Sorry I can’t just tell you yes or no.
– [ X ]
7 June 2017 CB to law librarian
Many thanks for this reply, which I’ve only just seen.
I hope you won’t think me ungrateful for asking why the question of whether the relevant passage of text in the law (‘controlling authority’) says X or not-X shouldn’t count as giving me information rather than a legal opinion.
But I already know that this question is being treated as radioactive.
I might try ‘Ask an attorney,’ but just before I spoke to you on Monday, I telephoned a veteran lawyer I thought honest and fearless, seeking the same information. I saw him before I ever retained counsel, on the recommendation of a mutual friend, and he told me that he had no expertise in Marvin cases, but that I should feel free to return if ever I needed support or more advice. He did not charge me for a conversation two hours long.
That was in 2013, and I hadn’t communicated with him at all until Monday’s call. He remembered me perfectly, said ‘I cannot help you, I don’t know any law student who could read the relevant passage for you to help you, I do not know any lawyer who could help you, and I cannot discuss this case with you at all.’ I said that as the case was dead — since the Supreme Court had denied my petition for review — how could there be any harm in either giving me the consolation of knowing there was nothing wrong with my eyes, OR telling me I was simply mistaken in the way I’d read the passage? He mentioned the cliché about the Conspiracy of Silence in medicine and said he couldn’t tell me whether it was true or not about medicine or law, ‘But I cannot discuss your case with you.’
Please pass this information on to your colleagues and ask whether your library is indeed meeting the public’s needs for help with research if you are forbidden to give me the simple answer I am seeking — that I am either right or wrong.
My thanks — again —
8 June 2017 Law librarian to CB
My boss was worried when she saw your first email and instructed that I not answer any questions concerning opinions or advice.
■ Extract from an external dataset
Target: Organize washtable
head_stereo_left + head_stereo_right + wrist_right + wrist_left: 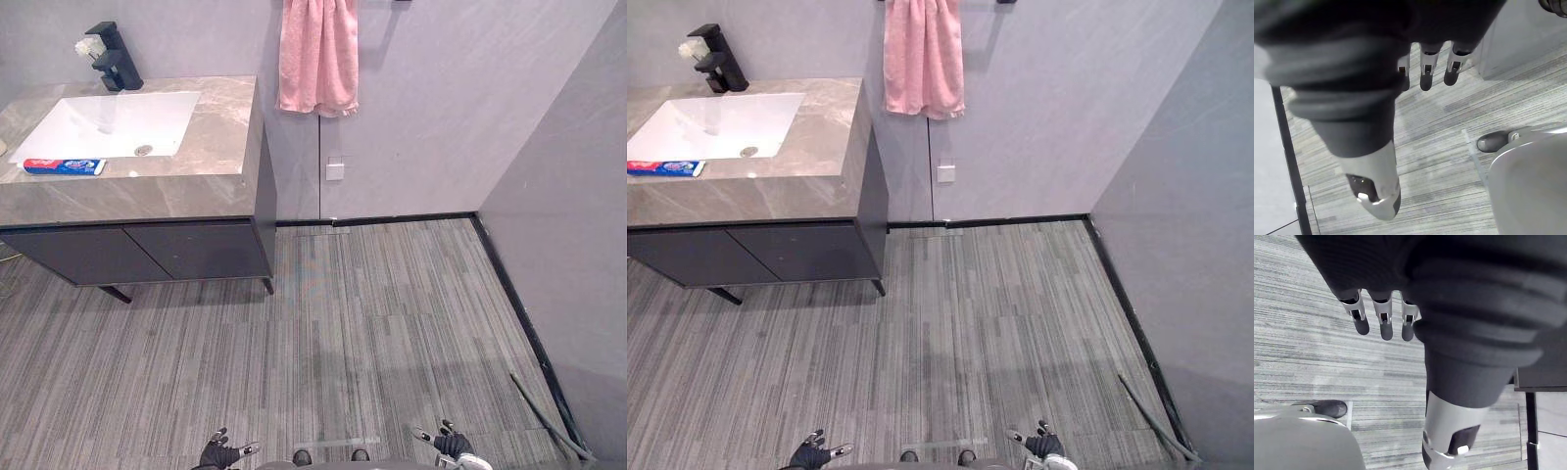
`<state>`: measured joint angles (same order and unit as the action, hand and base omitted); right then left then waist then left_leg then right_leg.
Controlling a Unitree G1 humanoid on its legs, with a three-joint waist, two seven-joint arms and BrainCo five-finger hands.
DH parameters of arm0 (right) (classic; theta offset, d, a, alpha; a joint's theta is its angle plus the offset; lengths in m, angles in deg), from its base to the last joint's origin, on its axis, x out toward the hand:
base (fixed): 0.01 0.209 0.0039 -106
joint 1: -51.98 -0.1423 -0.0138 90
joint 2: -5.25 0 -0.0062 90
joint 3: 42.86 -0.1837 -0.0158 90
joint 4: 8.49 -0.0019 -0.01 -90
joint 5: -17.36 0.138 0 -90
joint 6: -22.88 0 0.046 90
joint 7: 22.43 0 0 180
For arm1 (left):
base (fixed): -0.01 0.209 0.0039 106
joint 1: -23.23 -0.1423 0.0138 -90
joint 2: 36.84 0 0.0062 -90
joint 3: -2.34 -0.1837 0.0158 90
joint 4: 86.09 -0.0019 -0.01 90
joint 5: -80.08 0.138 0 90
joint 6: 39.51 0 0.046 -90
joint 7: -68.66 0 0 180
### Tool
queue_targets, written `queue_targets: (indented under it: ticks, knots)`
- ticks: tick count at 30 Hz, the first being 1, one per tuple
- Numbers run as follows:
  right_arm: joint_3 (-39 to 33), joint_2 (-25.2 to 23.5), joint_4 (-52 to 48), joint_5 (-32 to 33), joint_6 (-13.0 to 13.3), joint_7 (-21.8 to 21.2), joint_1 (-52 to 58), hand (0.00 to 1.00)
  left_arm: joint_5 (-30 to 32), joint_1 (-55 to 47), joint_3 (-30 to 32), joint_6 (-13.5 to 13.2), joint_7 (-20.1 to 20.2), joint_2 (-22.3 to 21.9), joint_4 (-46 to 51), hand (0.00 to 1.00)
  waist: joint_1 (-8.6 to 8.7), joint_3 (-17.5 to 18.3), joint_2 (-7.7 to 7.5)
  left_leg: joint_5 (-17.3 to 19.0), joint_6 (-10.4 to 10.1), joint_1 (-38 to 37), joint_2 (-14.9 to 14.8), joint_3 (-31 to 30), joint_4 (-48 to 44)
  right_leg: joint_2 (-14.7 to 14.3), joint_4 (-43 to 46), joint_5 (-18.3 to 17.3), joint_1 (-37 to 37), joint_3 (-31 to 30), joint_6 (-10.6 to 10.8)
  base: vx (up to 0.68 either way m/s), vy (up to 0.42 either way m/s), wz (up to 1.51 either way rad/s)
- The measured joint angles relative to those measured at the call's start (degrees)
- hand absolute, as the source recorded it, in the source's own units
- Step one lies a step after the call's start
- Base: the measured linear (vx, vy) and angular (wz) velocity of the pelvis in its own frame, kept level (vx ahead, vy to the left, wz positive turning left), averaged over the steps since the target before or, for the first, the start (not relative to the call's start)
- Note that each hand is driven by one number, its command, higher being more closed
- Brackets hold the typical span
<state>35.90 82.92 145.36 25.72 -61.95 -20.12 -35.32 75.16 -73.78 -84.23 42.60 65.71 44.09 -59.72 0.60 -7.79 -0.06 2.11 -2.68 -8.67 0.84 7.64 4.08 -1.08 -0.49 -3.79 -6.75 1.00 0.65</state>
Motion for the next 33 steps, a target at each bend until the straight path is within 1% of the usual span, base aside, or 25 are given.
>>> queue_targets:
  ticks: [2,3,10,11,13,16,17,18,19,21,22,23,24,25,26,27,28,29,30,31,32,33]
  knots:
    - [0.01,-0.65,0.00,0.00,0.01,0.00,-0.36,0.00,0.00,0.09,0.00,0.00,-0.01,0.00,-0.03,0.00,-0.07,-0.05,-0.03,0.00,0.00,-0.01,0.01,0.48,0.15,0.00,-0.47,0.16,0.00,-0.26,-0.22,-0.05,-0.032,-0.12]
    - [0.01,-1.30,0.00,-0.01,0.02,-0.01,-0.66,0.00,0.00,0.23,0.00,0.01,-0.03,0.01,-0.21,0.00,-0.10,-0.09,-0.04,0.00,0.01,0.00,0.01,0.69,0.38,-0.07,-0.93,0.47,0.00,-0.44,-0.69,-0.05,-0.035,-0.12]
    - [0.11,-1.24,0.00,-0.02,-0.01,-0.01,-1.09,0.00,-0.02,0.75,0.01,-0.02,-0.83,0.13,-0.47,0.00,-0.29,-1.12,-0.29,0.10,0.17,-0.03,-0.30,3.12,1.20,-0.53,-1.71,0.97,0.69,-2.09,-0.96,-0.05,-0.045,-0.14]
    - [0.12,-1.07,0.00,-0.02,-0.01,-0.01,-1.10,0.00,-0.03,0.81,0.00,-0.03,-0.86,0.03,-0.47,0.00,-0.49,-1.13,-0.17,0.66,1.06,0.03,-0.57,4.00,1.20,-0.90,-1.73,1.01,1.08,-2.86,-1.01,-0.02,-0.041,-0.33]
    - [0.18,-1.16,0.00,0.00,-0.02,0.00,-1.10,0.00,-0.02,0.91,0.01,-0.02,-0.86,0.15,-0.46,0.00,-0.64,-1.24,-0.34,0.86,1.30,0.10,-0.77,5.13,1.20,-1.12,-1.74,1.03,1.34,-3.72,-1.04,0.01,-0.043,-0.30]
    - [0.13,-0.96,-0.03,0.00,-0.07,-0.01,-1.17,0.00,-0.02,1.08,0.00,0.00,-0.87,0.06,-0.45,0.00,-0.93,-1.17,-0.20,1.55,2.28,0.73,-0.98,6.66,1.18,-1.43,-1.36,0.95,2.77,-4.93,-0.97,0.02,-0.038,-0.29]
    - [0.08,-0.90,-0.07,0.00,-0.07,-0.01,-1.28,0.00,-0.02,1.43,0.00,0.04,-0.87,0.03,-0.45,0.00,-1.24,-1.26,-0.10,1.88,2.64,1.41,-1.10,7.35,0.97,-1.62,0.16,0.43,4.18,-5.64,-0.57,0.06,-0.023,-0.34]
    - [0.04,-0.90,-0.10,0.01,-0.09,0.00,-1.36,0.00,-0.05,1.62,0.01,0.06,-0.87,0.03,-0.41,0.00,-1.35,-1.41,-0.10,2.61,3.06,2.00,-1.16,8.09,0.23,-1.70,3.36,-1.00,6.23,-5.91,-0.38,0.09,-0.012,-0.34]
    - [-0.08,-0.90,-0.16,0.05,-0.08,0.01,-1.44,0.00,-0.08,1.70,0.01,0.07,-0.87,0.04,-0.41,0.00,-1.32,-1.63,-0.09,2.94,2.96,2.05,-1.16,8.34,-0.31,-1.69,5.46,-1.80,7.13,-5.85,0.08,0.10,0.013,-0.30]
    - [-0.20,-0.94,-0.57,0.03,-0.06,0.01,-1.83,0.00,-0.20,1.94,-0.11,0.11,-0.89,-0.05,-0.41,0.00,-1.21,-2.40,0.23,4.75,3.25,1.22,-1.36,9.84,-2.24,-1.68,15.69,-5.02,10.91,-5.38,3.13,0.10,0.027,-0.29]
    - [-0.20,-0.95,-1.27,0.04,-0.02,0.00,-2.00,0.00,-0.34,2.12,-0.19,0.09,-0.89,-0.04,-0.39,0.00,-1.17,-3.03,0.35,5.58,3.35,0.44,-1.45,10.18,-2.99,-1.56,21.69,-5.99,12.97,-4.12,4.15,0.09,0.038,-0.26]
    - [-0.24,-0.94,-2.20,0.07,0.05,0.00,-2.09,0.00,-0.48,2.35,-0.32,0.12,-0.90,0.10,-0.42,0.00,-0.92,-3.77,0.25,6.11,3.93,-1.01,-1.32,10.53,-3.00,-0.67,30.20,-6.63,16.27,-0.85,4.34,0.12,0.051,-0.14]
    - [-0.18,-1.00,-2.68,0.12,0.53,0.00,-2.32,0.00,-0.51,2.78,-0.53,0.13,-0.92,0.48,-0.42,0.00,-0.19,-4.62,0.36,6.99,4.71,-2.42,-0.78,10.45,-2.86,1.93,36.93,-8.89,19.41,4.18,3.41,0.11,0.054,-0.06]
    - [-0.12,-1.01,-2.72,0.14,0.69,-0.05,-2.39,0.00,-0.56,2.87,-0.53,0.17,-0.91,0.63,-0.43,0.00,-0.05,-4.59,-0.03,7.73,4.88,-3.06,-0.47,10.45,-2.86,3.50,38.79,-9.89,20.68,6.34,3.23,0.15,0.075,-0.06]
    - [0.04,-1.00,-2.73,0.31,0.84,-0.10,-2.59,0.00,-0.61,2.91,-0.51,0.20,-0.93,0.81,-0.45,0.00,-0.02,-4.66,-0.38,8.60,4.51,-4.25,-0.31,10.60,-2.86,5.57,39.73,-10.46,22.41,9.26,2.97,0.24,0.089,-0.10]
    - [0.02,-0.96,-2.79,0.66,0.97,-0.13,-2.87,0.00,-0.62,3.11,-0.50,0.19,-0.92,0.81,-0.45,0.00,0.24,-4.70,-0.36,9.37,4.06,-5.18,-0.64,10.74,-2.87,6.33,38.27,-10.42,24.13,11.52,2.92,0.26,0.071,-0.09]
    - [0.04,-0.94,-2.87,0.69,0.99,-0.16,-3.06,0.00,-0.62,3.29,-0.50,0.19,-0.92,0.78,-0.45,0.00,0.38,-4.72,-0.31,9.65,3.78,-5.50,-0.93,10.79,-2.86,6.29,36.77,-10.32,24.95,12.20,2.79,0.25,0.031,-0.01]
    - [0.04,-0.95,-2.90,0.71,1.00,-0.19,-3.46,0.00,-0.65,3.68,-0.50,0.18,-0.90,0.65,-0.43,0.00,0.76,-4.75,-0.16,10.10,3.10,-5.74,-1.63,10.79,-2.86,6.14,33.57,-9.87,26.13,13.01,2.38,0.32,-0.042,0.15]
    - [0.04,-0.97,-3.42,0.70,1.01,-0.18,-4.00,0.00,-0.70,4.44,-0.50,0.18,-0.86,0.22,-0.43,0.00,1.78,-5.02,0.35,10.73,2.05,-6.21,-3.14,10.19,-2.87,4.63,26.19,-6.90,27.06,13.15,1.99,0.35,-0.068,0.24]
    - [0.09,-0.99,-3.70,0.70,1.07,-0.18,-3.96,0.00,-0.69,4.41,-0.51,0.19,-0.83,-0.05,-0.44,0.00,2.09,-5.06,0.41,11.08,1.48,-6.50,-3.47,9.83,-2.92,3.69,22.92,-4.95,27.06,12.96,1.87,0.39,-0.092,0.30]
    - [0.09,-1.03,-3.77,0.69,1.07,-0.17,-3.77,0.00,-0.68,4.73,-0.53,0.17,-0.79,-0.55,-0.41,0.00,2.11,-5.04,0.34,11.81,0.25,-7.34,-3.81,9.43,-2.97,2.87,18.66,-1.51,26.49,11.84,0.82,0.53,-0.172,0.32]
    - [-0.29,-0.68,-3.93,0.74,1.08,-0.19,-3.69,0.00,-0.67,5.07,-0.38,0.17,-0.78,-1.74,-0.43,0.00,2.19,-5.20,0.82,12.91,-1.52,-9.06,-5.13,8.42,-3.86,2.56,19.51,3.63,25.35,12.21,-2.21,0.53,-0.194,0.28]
I hope you understand. I don’t think I could’ve given you an answer anyway as these kinds of legal tangles are not my forte, more of a library guy than a legal guy. [ redacted: unrelated personal exchange about life stories ] It is interesting, though the legal issues that people have. Lots of injustice.
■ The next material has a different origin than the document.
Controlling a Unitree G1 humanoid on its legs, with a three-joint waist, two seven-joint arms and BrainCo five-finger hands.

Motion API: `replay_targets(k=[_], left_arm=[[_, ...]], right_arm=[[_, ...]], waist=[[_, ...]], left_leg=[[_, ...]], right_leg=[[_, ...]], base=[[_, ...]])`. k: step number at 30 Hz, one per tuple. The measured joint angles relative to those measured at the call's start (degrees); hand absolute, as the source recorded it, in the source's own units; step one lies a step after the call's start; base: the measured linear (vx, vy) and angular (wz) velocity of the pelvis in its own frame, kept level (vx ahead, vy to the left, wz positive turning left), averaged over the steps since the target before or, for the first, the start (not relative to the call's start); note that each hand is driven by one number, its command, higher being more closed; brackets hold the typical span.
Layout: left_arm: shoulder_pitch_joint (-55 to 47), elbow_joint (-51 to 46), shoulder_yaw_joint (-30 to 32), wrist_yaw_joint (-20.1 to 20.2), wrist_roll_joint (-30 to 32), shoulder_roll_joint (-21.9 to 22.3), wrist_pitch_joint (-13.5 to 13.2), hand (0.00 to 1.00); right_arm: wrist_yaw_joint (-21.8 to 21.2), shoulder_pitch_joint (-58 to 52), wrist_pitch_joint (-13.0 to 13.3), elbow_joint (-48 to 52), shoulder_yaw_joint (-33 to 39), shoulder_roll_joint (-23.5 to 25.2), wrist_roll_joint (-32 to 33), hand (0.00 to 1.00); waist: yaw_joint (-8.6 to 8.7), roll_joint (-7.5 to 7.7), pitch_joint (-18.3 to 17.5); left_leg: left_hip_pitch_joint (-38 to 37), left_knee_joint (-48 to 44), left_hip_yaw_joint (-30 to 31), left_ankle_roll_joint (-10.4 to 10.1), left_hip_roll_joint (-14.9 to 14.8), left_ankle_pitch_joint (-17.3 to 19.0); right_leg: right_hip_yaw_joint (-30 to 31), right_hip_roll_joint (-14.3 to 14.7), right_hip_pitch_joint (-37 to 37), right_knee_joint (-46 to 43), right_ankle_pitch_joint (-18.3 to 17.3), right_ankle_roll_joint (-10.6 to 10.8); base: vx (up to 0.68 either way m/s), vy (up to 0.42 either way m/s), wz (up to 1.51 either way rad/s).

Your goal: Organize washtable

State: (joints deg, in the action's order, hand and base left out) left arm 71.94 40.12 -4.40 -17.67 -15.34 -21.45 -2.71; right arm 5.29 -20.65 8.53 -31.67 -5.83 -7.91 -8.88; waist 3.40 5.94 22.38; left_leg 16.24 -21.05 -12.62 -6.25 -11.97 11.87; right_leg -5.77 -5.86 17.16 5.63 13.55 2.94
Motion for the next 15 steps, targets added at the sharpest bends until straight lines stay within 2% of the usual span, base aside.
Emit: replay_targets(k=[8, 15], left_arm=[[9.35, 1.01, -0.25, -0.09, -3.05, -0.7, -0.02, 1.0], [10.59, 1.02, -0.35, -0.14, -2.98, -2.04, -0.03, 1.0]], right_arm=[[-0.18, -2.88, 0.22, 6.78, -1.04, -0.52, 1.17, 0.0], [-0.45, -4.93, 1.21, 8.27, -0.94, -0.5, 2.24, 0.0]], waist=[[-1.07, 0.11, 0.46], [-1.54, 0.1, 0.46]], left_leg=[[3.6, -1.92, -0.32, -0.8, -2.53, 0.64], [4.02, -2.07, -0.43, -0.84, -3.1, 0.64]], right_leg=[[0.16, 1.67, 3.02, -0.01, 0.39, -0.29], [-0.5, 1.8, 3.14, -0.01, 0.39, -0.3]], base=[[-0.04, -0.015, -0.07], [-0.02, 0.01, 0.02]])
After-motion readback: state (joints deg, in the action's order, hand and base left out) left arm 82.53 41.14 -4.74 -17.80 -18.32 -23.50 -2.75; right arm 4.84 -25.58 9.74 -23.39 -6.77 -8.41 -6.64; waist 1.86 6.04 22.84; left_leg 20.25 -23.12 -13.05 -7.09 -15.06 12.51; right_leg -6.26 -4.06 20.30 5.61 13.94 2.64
In a state of profound unease — but feeling sure that both the lawyer and the legal librarian would not have hesitated to tell me I was wrong if I had failed to understand the law and the appellate justices — I wrote to the other side of the country. As I have recorded in the Treatment of Law section of this site:
The answer from a librarian on the reference desk of the New York Public Library — a specialist in searches on legal questions — was a model of clarity. First, he recommended that I read the Marvin guidelines with a lawyer, having no idea that I had tried doing that already.
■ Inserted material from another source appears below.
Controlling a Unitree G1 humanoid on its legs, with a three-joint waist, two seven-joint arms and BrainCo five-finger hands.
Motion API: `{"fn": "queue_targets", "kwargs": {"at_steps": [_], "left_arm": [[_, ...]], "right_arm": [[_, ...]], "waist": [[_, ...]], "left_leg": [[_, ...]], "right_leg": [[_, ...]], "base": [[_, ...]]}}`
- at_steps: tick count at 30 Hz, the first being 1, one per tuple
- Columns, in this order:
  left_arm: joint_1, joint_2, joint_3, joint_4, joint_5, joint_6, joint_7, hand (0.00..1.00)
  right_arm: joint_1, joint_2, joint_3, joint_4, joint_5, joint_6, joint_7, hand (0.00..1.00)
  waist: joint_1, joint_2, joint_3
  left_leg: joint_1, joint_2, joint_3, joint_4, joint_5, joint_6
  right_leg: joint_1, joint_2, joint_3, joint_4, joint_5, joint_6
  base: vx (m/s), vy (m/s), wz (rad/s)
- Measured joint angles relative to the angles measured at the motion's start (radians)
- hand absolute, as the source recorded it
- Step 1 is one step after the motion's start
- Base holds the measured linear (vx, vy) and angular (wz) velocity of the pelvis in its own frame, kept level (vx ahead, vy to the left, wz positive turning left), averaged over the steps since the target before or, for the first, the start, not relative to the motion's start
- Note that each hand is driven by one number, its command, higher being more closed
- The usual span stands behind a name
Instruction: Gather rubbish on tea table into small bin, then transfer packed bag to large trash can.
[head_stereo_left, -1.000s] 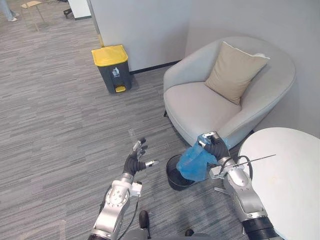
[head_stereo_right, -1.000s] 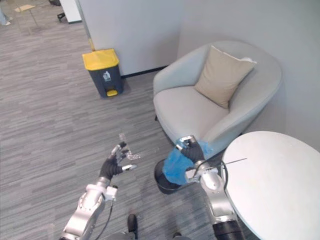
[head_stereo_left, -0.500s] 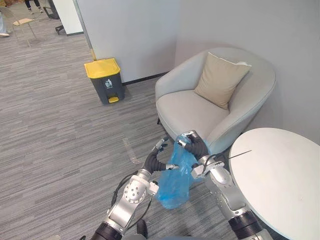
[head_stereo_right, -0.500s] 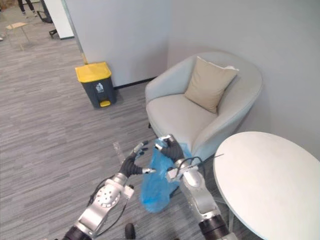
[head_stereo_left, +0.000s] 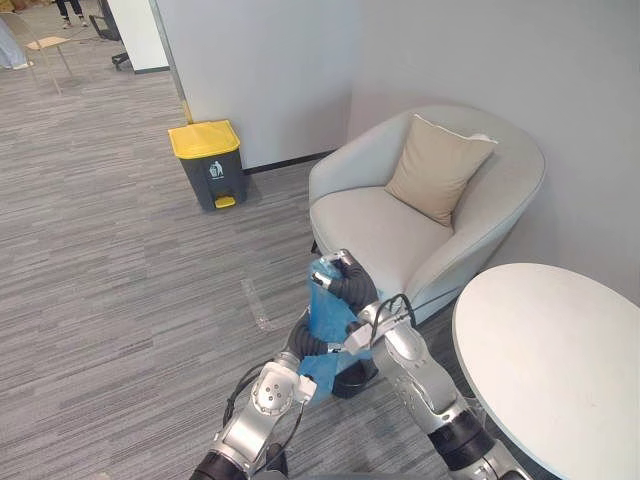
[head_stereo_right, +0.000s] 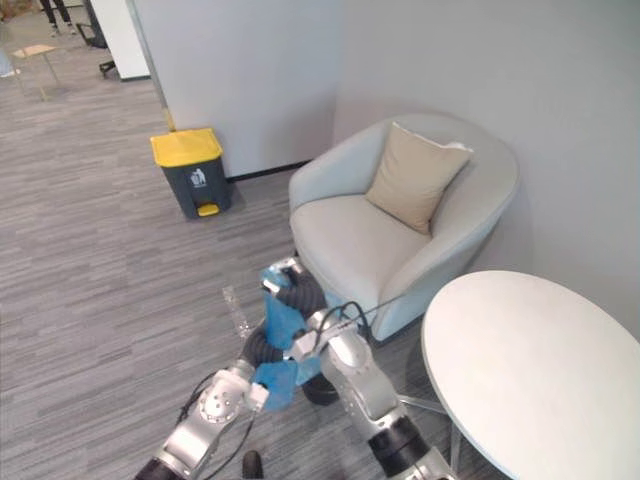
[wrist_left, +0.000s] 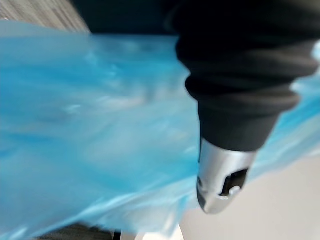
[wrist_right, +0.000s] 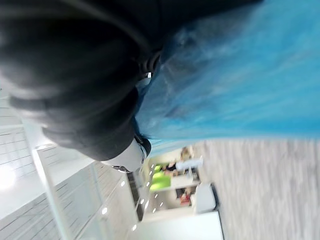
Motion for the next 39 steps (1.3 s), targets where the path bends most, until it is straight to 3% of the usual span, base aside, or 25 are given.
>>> {"fn": "queue_targets", "kwargs": {"at_steps": [5,11,12,18,30,31,37,39], "left_arm": [[-0.019,-0.014,-0.014,0.055,0.114,0.033,0.074,0.0],[-0.061,-0.022,-0.015,0.072,0.144,0.037,0.145,0.0],[-0.07,-0.024,-0.015,0.084,0.144,0.037,0.159,1.0],[-0.122,-0.038,-0.014,0.124,0.154,0.064,0.227,1.0],[-0.13,-0.063,0.054,0.124,0.093,0.074,0.236,1.0],[-0.13,-0.067,0.066,0.122,0.091,0.074,0.236,1.0],[-0.079,-0.073,0.11,0.058,0.047,0.073,0.231,1.0],[-0.06,-0.076,0.133,0.034,0.018,0.072,0.229,1.0]], "right_arm": [[-0.028,0.001,0.087,-0.031,0.089,0.004,-0.004,1.0],[-0.059,-0.001,0.106,-0.098,0.198,0.003,-0.022,1.0],[-0.072,-0.001,0.115,-0.098,0.211,0.003,-0.029,1.0],[-0.072,-0.002,0.135,-0.106,0.257,0.002,-0.043,1.0],[0.016,-0.001,0.145,-0.137,0.273,-0.023,-0.01,1.0],[0.049,0.0,0.13,-0.146,0.266,-0.025,0.001,0.0],[0.192,-0.012,0.01,-0.141,0.215,-0.027,0.013,0.0],[0.225,-0.044,-0.037,-0.135,0.144,-0.027,0.022,0.0]], "waist": [[0.006,-0.015,-0.003],[0.004,-0.021,-0.005],[0.004,-0.024,-0.004],[-0.001,-0.037,-0.005],[-0.01,-0.04,-0.004],[-0.01,-0.04,-0.004],[-0.016,-0.033,0.002],[-0.016,-0.03,0.005]], "left_leg": [[-0.001,0.007,0.0,0.0,-0.003,-0.008],[0.005,0.015,0.012,0.0,-0.004,-0.014],[0.011,0.019,0.022,0.0,-0.005,-0.016],[0.011,0.026,0.042,0.0,-0.009,-0.021],[0.011,0.018,0.047,0.0,-0.008,-0.019],[0.011,0.015,0.044,-0.001,-0.008,-0.019],[0.011,0.005,0.031,-0.001,-0.009,-0.015],[0.008,0.003,0.028,-0.001,-0.01,-0.014]], "right_leg": [[0.0,0.004,0.001,0.0,-0.001,-0.005],[-0.002,0.013,0.014,0.0,0.001,-0.011],[-0.002,0.015,0.024,0.0,0.002,-0.013],[-0.012,0.024,0.045,0.0,0.003,-0.018],[-0.015,0.022,0.048,0.003,0.003,-0.016],[-0.014,0.02,0.045,0.004,0.002,-0.014],[-0.016,0.01,0.031,0.018,-0.016,-0.004],[-0.017,0.007,0.026,0.018,-0.022,0.003]], "base": [[0.0,0.0,0.0],[0.01,-0.011,-0.07],[0.02,-0.011,-0.19],[0.03,-0.014,-0.12],[0.04,-0.004,-0.02],[0.02,0.013,0.06],[0.0,0.019,0.08],[0.0,0.018,0.06]]}}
He pasted in the same two paragraphs from those guidelines addressing financial arrangements between partners, in neither of which is there any mention of such a dichotomy. He added that the Marvin text
does explicitly provide for “a great variety of other arrangements”, rather than imposing a dichotomous, either/or, arrangement.
He did not find the language the court of appeal had relied on.
But perhaps both and I and this wholly objective librarian, unconnected to me or anyone I know, are mistaken. If we are, I hope that someone qualified to do so will tell me why in an email to me c/o email@example.com.
Some day, long after legal reformers have opened up litigation and put it online, I expect that my sad and destructive experience of opaque, impenetrable adjudication will be as quaint as a penny-farthing bicycle.
Of this there can be no doubt: lawyers and other legal professionals are petrified of breaking rank.